Exercise objective:
Keep the pictures out, and restate the listing that follows exactly as written.

Given information:
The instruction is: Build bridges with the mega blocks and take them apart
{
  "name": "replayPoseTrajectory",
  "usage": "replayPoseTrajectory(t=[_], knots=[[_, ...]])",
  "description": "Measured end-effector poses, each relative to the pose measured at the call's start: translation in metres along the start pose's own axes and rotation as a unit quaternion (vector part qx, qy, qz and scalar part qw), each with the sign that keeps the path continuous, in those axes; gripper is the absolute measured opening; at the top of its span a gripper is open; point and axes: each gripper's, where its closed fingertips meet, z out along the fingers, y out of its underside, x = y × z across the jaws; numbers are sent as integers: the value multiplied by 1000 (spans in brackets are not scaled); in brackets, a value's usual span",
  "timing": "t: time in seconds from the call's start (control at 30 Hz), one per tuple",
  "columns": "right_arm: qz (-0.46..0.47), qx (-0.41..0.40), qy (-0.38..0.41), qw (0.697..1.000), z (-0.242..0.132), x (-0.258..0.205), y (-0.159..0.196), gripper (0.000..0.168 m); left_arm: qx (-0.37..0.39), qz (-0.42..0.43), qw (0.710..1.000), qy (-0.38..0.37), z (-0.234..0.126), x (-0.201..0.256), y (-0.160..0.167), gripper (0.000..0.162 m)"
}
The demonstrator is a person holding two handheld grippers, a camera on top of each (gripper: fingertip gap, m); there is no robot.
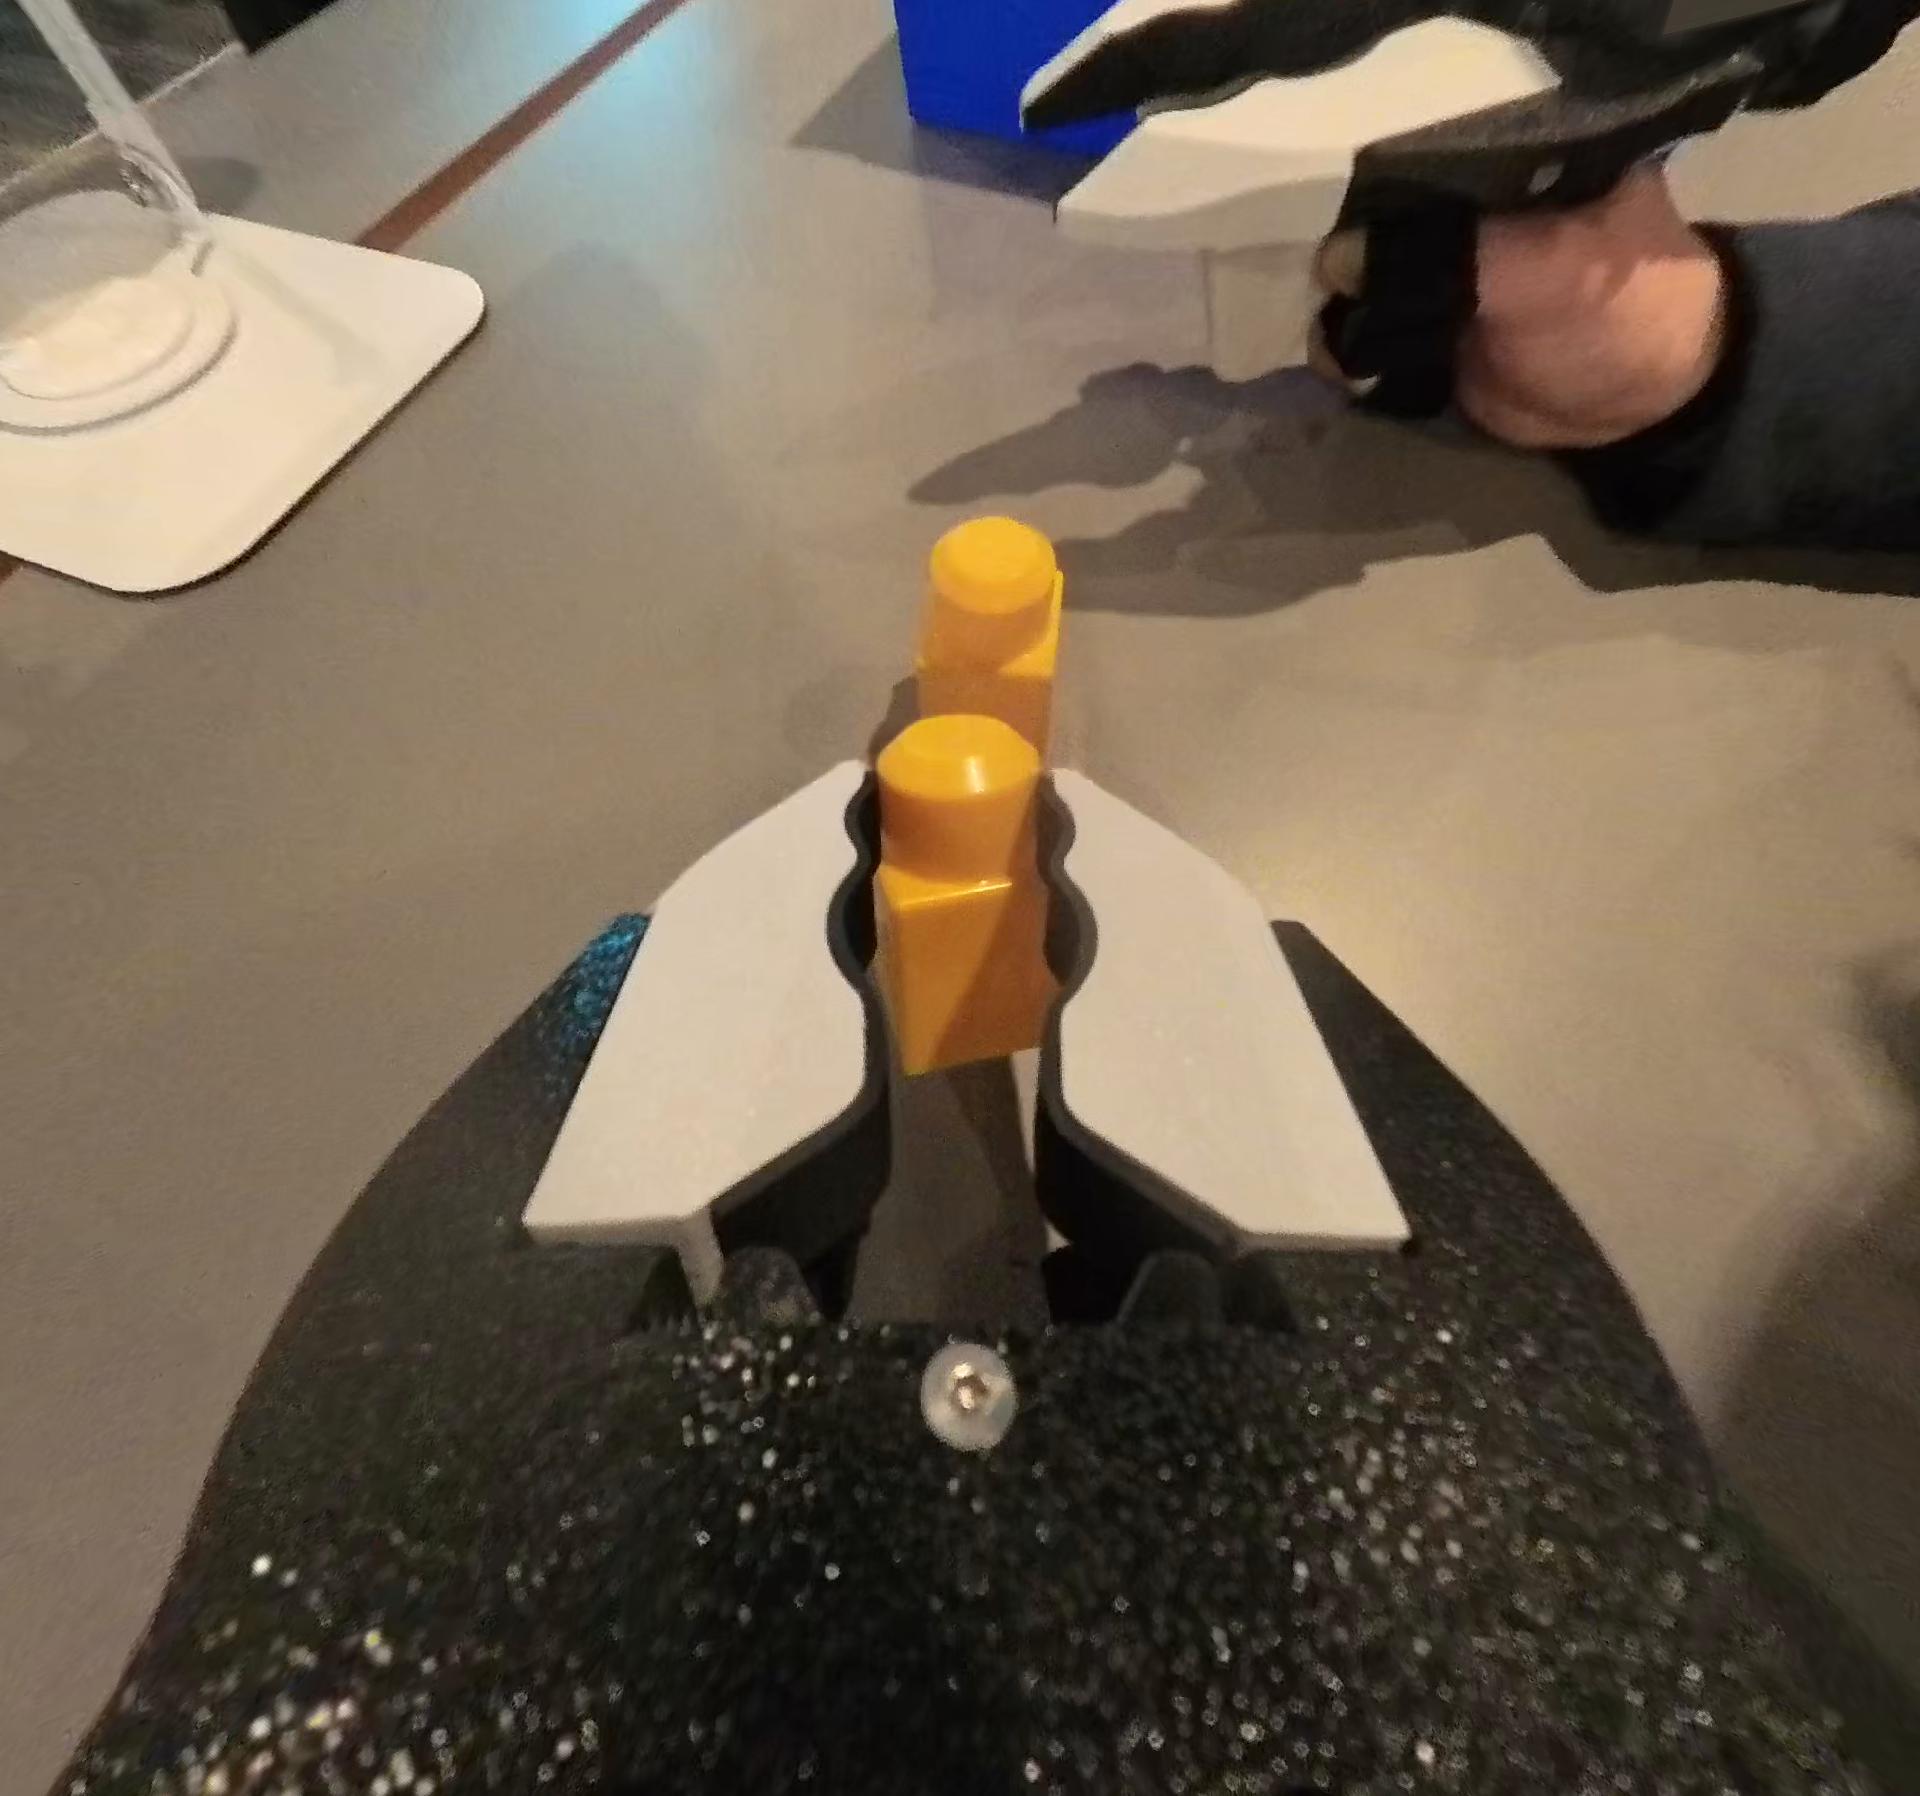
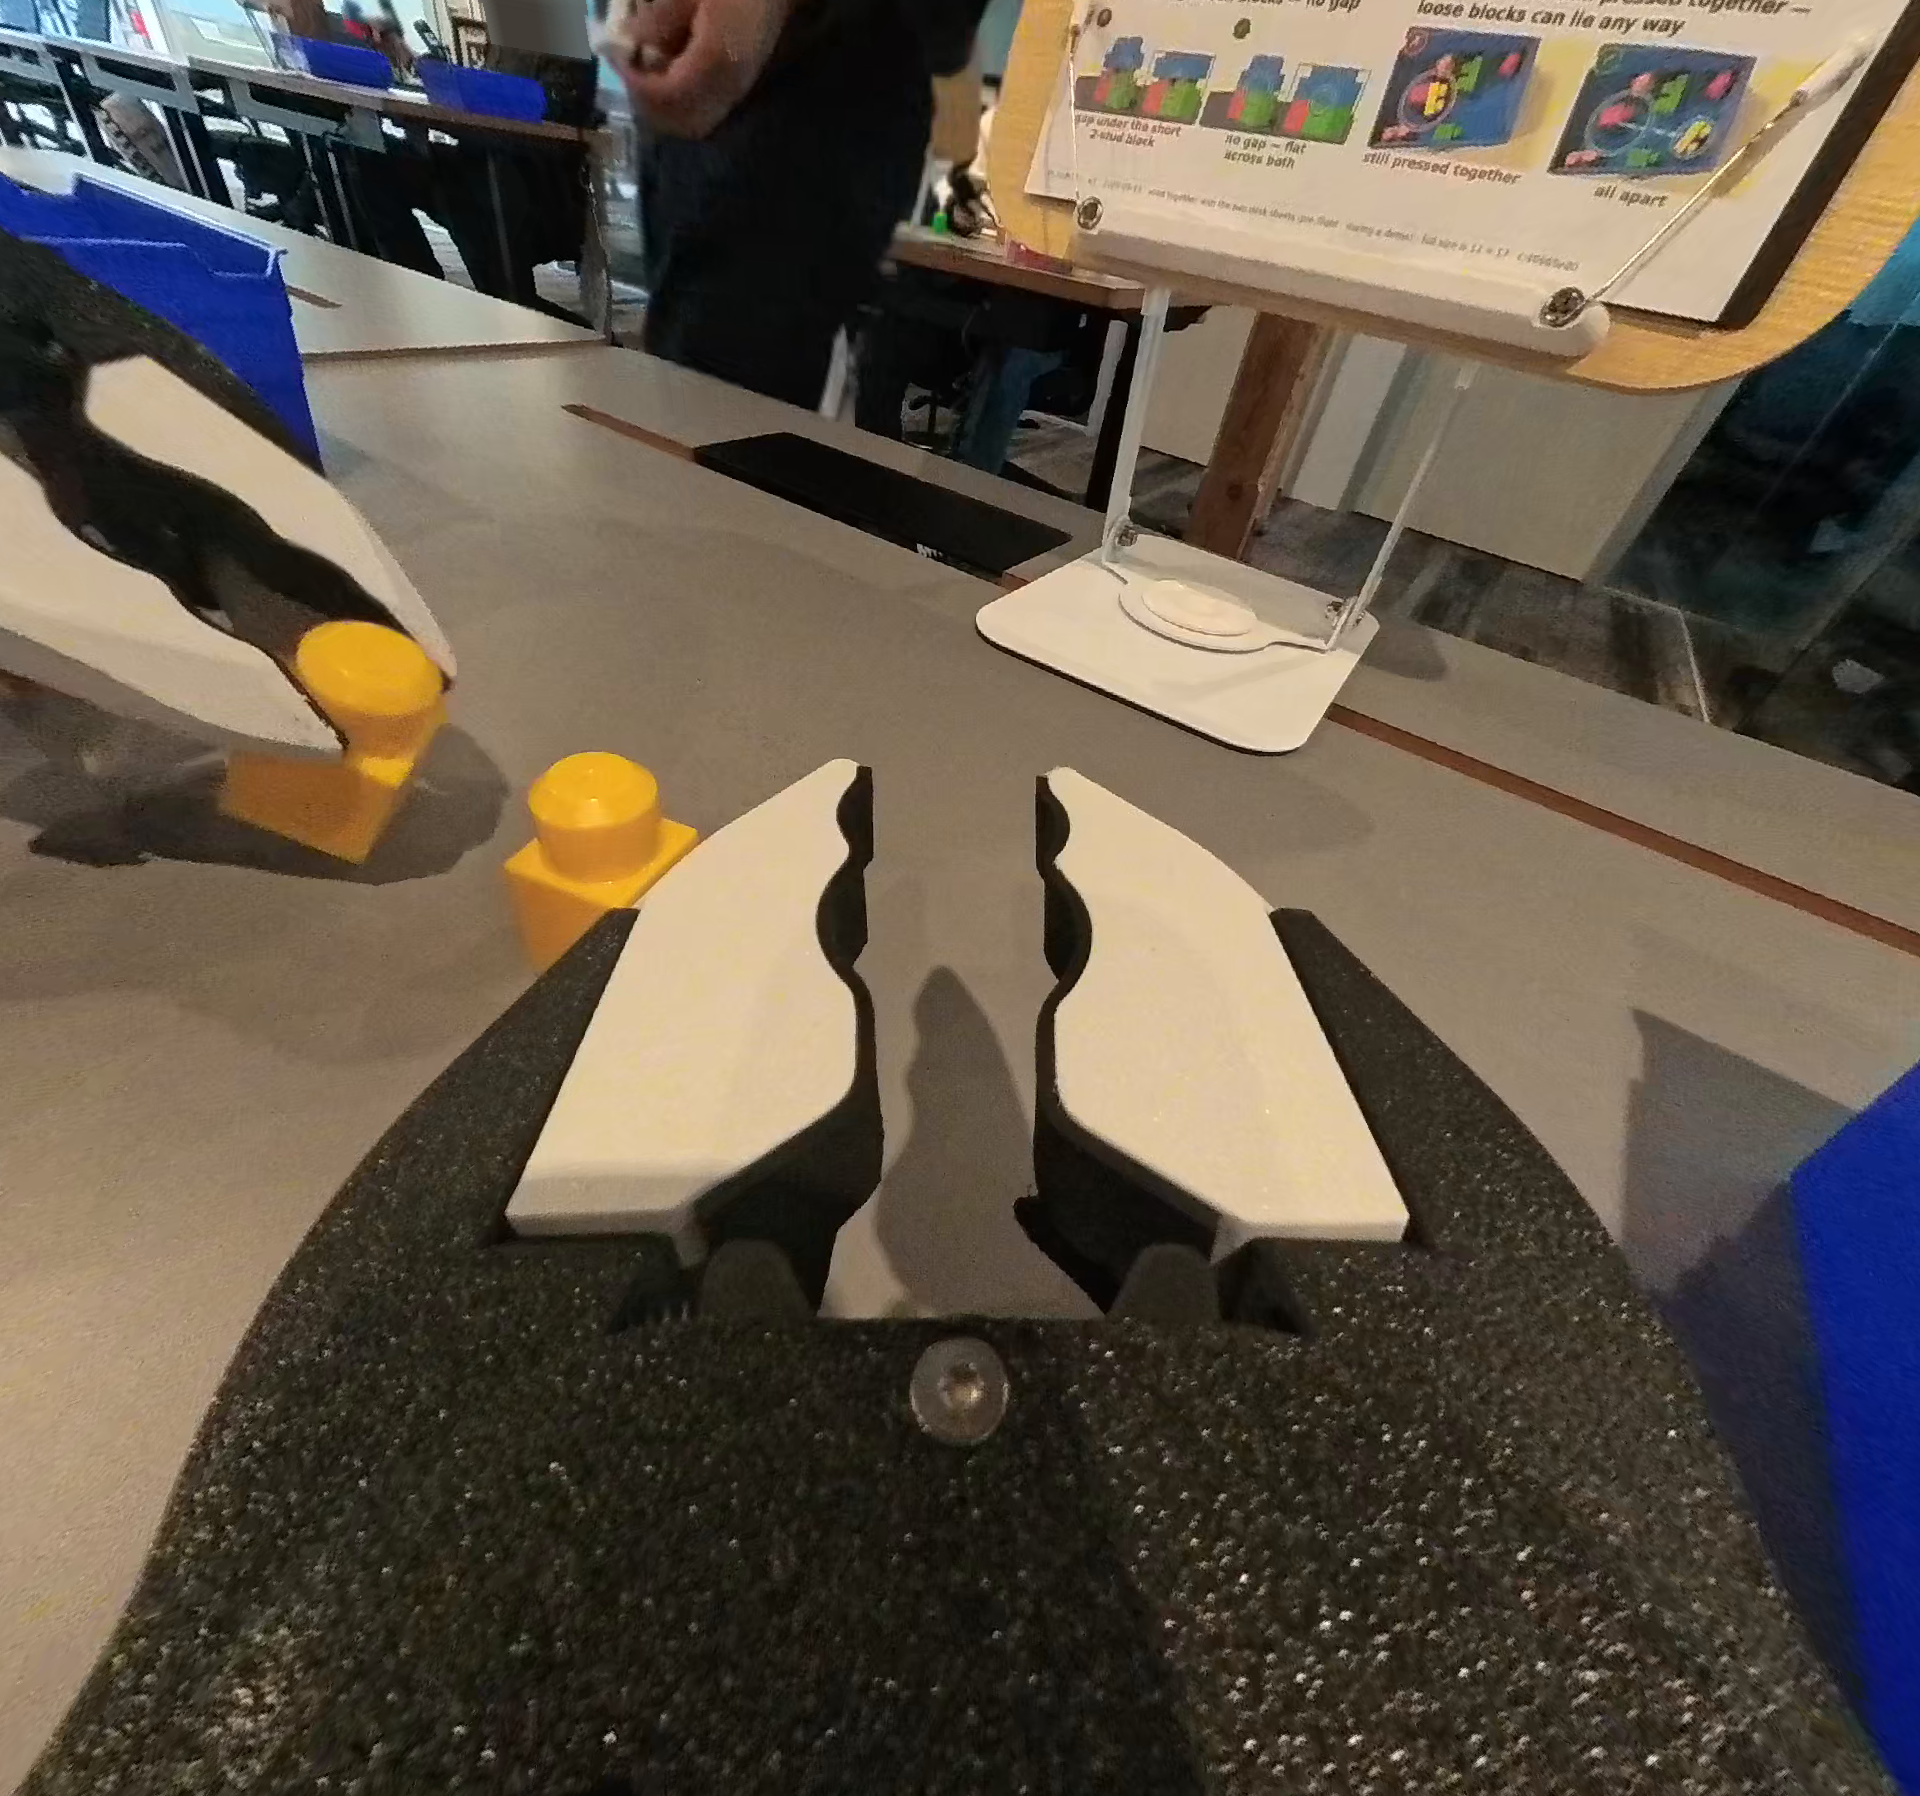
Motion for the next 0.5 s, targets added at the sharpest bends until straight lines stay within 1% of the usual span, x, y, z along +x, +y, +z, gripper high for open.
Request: replayPoseTrajectory(t=[0.1,0.23,0.5], knots=[[1,0,0,1000,1,0,0,29,-6,5,1000,6,5,2,1,28],[2,1,0,1000,0,1,-1,29,-11,-15,1000,25,8,4,4,28],[0,2,-2,1000,-1,0,-1,29,26,-49,998,34,3,0,4,28]])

Reply:
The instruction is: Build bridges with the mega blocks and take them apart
{
  "name": "replayPoseTrajectory",
  "usage": "replayPoseTrajectory(t=[_], knots=[[_, ...]])",
  "description": "Measured end-effector poses, each relative to the pose measured at the call's start: translation in metres along the start pose's own axes and rotation as a unit quaternion (vector part qx, qy, qz and scalar part qw), each with the sign that keeps the path continuous, in those axes; gripper is the absolute measured opening; at the top of its span a gripper is open; point and axes: each gripper's, where its closed fingertips meet, z out along the fingers, y out of its underside, x = y × z across the jaws; numbers are sent as integers: the value multiplied by 1000 (spans in brackets are not scaled); in brackets, a value's usual span",
  "timing": "t: time in seconds from the call's start (control at 30 Hz), one per tuple",
  "columns": "right_arm: qz (-0.46..0.47), qx (-0.41..0.40), qy (-0.38..0.41), qw (0.697..1.000), z (-0.242..0.132), x (-0.258..0.205), y (-0.159..0.196), gripper (0.000..0.168 m); left_arm: qx (-0.37..0.39), qz (-0.42..0.43), qw (0.710..1.000), qy (-0.38..0.37), z (-0.234..0.126), x (-0.201..0.256), y (-0.160..0.167), gripper (0.000..0.162 m)"
}
The demonstrator is a person holding two handheld grippers, a camera on top of each (gripper: fingertip gap, m); there is no robot.
Motion for the next 0.5 s, targets added at the sharpest bends until straight lines stay within 1% of the usual span, x, y, z along +x, +y, +z, gripper high for open.
Request: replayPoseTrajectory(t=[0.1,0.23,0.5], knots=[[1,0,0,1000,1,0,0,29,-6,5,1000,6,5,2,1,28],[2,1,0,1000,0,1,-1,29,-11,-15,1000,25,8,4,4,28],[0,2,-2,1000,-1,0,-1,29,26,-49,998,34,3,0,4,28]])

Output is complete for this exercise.